ACTION ITEM: Exactly as written, reproduce the lines from the beginning of the data through the line containing "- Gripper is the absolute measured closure"; the pictures are not reproduced.
*** Opening INPUT FOR THIS TASK ***
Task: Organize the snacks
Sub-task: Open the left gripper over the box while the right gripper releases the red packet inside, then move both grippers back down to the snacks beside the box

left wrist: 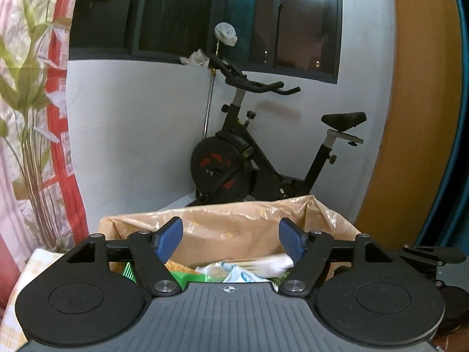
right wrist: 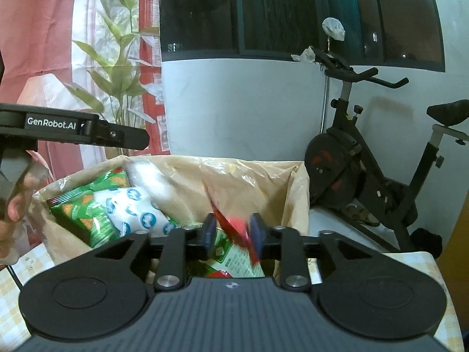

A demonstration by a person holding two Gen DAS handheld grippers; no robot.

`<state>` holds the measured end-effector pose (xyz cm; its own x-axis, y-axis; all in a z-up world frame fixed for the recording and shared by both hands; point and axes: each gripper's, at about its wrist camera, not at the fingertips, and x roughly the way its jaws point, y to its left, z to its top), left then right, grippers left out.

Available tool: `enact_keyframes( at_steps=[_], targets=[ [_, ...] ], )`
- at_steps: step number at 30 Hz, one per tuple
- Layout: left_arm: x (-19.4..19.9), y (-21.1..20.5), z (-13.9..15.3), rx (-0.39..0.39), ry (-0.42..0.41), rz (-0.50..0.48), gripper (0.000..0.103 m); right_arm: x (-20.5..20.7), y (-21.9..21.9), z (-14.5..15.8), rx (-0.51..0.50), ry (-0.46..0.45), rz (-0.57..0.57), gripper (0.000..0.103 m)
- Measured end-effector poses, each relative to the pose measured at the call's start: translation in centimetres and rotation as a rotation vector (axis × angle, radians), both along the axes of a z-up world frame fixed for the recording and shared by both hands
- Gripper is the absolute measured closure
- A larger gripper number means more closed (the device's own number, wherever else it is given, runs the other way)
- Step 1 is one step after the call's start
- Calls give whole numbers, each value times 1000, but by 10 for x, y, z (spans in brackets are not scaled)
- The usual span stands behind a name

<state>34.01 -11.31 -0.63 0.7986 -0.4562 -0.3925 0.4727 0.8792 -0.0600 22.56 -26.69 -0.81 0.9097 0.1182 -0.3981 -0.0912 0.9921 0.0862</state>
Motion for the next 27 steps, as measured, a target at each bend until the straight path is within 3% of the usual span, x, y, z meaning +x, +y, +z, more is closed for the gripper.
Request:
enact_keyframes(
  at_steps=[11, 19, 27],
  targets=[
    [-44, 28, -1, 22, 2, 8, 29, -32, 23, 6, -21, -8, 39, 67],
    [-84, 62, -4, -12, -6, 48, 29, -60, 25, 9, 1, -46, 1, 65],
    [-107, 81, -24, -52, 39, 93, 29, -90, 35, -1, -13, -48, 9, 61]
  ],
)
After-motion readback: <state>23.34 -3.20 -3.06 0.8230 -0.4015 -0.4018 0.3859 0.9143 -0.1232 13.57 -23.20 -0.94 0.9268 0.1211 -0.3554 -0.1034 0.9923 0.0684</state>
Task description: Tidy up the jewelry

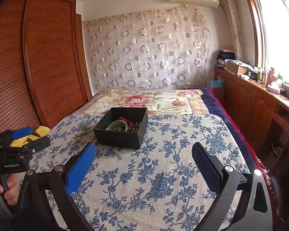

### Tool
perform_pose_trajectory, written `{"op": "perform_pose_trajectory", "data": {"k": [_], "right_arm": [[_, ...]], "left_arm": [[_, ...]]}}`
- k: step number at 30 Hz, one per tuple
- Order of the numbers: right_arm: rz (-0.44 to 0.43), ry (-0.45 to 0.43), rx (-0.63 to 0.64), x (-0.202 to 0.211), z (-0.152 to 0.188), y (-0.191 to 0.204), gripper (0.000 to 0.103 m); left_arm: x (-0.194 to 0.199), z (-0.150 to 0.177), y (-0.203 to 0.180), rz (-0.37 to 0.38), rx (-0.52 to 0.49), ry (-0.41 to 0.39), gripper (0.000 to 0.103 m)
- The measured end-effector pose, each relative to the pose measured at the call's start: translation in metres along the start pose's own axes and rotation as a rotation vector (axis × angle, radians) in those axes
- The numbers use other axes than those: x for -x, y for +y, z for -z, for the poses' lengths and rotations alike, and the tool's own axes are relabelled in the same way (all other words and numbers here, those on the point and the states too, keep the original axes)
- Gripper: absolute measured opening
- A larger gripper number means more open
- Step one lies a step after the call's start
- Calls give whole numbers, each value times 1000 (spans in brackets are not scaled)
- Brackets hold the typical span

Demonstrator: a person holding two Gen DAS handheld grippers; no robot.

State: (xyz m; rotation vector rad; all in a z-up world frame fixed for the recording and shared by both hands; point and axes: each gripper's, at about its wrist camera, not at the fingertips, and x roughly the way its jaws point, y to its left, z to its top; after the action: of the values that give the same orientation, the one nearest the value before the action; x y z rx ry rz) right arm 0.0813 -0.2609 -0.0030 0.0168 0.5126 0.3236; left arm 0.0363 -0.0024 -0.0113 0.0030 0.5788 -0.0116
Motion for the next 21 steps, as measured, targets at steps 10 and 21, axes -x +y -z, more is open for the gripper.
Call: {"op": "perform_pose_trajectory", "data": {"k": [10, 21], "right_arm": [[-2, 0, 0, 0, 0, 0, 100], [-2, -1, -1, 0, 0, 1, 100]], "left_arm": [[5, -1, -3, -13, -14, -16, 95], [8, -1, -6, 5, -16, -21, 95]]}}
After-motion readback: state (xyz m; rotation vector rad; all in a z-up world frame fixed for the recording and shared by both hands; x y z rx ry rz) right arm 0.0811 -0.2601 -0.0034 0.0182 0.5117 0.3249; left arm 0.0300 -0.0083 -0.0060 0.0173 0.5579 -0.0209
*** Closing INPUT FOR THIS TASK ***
WRITTEN ANSWER:
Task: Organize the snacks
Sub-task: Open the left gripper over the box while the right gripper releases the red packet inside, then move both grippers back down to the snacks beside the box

left wrist: 
right wrist: 

A demonstration by a person holding two Gen DAS handheld grippers; no robot.

`<state>` holds the measured end-effector pose (xyz cm; its own x-axis, y-axis; all in a z-up world frame fixed for the recording and shared by both hands; point and axes: each gripper's, at about its wrist camera, not at the fingertips, and x roughly the way its jaws point, y to its left, z to its top), left then right, grippers left out.

Available tool: `enact_keyframes( at_steps=[_], targets=[ [_, ...] ], )`
- at_steps: step number at 30 Hz, one per tuple
- Layout: left_arm: x (-19.4..19.9), y (-21.1..20.5), z (-13.9..15.3), rx (-0.39..0.39), ry (-0.42..0.41), rz (-0.50..0.48), gripper (0.000..0.103 m); right_arm: x (-20.5..20.7), y (-21.9..21.9), z (-14.5..15.8), rx (-0.51..0.50), ry (-0.46..0.45), rz (-0.57..0.57), gripper (0.000..0.103 m)
- Measured end-effector poses, each relative to the pose measured at the call's start: translation in centimetres and rotation as a rotation vector (axis × angle, radians), both along the axes of a z-up world frame fixed for the recording and shared by both hands
- Gripper is the absolute measured closure

No more work is left in this exercise.